**Problem to solve**
Below are the entries; give again exactly the lines from the one mentioning "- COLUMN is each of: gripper" through the one mentioning "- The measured", inclusive.

### Records for processing

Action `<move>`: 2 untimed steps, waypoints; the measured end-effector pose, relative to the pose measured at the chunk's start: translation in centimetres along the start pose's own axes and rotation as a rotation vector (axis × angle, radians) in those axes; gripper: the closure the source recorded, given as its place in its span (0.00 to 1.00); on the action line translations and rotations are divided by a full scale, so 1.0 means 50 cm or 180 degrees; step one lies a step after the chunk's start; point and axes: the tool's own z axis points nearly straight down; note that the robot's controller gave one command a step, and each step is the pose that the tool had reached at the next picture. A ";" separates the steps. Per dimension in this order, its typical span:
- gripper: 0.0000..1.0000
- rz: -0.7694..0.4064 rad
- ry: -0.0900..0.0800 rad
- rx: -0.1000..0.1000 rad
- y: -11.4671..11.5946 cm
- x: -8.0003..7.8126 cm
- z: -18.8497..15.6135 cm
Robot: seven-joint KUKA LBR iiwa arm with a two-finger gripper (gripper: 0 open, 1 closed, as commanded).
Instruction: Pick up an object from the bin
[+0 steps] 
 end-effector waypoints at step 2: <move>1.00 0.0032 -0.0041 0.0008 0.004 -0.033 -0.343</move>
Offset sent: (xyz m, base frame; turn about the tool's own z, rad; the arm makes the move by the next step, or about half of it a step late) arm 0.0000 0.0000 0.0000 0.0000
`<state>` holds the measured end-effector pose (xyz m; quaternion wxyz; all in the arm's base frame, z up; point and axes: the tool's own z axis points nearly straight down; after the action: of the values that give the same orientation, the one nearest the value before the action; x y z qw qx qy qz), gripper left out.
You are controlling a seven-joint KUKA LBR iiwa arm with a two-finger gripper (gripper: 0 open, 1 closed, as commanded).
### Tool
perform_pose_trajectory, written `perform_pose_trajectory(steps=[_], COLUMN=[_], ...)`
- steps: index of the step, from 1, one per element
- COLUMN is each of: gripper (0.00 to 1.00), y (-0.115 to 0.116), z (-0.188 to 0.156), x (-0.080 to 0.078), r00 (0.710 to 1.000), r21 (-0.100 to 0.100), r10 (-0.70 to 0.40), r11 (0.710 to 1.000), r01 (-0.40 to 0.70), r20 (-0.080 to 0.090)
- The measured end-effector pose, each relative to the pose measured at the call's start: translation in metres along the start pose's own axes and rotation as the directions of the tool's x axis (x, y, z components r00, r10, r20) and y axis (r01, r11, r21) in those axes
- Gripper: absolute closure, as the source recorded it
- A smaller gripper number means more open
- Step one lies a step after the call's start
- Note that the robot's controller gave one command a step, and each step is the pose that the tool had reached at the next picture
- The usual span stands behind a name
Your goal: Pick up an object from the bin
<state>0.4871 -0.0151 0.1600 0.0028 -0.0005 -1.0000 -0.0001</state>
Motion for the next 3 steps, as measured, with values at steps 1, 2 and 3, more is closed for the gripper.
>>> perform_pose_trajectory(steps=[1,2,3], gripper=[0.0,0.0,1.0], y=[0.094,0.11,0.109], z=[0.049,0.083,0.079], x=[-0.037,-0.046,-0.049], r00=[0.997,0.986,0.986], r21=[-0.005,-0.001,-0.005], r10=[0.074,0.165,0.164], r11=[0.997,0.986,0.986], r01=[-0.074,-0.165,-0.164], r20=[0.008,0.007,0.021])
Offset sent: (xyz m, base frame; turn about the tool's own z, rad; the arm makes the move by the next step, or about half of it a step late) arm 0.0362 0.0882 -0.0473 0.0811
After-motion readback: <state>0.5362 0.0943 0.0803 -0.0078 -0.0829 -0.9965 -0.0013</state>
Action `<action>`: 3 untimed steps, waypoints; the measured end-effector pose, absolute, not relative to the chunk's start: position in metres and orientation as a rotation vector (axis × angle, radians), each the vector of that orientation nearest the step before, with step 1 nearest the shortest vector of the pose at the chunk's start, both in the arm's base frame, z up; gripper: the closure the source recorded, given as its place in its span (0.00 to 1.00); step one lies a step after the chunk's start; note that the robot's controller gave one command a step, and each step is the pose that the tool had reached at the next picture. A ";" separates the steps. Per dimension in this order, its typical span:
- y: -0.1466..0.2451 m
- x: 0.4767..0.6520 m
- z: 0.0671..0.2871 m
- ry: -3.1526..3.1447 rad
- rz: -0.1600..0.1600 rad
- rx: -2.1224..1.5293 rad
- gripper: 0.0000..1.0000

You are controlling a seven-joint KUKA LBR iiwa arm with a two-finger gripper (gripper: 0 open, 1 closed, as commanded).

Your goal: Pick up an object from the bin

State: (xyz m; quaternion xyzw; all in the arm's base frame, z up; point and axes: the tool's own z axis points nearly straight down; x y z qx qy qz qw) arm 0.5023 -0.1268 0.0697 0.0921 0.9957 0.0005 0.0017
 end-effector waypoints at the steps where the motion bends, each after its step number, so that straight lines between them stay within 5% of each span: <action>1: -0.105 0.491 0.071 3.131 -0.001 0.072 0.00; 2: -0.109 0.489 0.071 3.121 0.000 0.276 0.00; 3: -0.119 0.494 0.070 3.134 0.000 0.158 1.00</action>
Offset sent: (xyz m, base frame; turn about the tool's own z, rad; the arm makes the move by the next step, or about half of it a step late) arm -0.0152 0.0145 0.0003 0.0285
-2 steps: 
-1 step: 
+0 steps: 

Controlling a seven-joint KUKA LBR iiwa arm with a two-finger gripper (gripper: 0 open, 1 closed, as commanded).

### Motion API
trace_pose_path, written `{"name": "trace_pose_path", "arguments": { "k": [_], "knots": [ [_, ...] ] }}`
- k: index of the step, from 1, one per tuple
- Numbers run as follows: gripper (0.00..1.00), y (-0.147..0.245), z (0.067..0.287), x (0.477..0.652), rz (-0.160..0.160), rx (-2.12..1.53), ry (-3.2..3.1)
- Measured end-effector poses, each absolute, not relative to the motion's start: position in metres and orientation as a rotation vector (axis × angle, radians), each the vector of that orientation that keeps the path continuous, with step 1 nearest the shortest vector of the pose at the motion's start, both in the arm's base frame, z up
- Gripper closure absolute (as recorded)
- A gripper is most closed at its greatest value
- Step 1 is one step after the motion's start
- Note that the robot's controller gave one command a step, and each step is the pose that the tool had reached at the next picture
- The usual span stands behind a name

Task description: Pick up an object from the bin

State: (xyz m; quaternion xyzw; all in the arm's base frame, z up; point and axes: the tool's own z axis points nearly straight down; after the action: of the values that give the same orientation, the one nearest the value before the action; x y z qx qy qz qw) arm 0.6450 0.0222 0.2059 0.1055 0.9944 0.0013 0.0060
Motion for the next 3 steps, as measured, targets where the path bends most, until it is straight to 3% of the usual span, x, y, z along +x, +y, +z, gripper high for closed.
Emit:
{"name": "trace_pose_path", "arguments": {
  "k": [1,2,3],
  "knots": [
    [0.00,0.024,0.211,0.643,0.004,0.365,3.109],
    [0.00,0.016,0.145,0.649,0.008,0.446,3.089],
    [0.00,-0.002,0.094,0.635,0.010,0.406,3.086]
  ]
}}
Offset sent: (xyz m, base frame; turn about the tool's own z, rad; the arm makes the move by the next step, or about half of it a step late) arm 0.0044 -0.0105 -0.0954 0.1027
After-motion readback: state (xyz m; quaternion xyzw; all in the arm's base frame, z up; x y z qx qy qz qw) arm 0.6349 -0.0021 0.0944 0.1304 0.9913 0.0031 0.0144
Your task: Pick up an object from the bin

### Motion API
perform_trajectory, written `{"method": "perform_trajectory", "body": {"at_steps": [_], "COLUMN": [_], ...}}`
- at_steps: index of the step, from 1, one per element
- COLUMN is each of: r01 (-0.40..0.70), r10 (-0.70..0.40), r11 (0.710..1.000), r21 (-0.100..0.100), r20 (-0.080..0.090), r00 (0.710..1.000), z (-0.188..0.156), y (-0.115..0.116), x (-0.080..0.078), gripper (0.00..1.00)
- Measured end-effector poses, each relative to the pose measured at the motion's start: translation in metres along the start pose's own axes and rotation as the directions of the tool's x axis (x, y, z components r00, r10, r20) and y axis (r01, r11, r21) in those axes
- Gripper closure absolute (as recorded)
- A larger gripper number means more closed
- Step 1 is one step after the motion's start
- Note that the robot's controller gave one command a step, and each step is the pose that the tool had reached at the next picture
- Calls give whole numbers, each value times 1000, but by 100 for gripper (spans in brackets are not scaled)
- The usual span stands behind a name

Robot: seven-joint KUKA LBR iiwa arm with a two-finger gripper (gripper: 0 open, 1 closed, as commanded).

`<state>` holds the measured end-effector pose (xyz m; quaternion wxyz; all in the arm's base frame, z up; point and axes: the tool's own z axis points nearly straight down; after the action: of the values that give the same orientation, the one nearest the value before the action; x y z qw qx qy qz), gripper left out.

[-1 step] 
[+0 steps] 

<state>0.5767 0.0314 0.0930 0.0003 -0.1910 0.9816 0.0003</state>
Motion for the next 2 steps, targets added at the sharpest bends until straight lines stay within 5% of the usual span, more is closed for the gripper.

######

**Expected output**
- COLUMN is each of: gripper (0.00 to 1.00), y (-0.115 to 0.116), z (-0.188 to 0.156), x (-0.080 to 0.078), r00 (0.710 to 1.000), r21 (-0.100 to 0.100), r10 (-0.70 to 0.40), r11 (0.710 to 1.000), r01 (-0.40 to 0.70), r20 (-0.080 to 0.090)
- The measured end-effector pose, each relative to the pose measured at the call's start: translation in metres along the start pose's own axes and rotation as the directions of the tool's x axis (x, y, z components r00, r10, r20) and y axis (r01, r11, r21) in those axes

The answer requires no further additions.